Abstract 1070: Fatness, Fitness, and Systolic Blood Pressure
Modifying risk factors to delay or prevent hypertension is critical for subsequent cardiovascular risk reduction. Understanding the independent and joint association between cardiorespiratory fitness and obesity on systolic blood pressure (SBP) is therefore of major significance. In this study we assessed the relative contribution of body mass index (BMI) and cardiorespiratory fitness to SBP in a large, healthy population.
Methods: Blood pressure, BMI, and cardiovascular fitness were measured in 38,502 patients seen for a preventive health exam (1990 to present). BMI was treated both as a continuous variable and categorized into sex-specific quartiles. Cardiorespiratory fitness was determined by maximal exercise testing and categorized into age and sex-adjusted quintiles. Generalized linear models were used to determine the independent association between BMI and SBP after accounting for fitness.
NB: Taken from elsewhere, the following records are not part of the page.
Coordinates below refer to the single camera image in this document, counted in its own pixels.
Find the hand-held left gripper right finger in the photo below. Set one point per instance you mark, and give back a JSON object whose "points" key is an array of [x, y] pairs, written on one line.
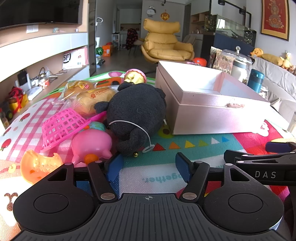
{"points": [[182, 167]]}

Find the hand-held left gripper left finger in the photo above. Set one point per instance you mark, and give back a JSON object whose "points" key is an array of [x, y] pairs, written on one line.
{"points": [[115, 168]]}

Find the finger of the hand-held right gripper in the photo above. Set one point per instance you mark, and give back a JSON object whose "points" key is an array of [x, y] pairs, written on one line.
{"points": [[277, 147], [233, 155]]}

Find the pink pig toy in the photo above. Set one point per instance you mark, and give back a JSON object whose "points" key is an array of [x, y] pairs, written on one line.
{"points": [[92, 143]]}

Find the small colourful ball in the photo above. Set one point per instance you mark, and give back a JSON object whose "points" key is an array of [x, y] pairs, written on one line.
{"points": [[97, 126]]}

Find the pink cardboard box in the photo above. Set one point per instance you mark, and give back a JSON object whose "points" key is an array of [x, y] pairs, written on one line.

Results: The study group was predominately men (69%) with an average age of 46 years. BMI explained 11% of the variance of SBP while fitness explained 1% of the variance. BMI was independently associated with SBP after adjusting for age, gender, diabetes, smoking history, cholesterol level, and fitness quintile (P<0.0001). BMI quartile was more strongly associated with SBP compared to fitness level (figure⇓). Lean individuals with modest levels of fitness (>Q1) had the lowest SBP (p-interaction <0.001).
Conclusion: The major finding of this study is that obesity is pivotal in predicting SBP, independent of fitness. These data suggest weight loss is the best intervention to optimize blood pressure, while cardiorespiratory fitness may be of modest importance after weight loss.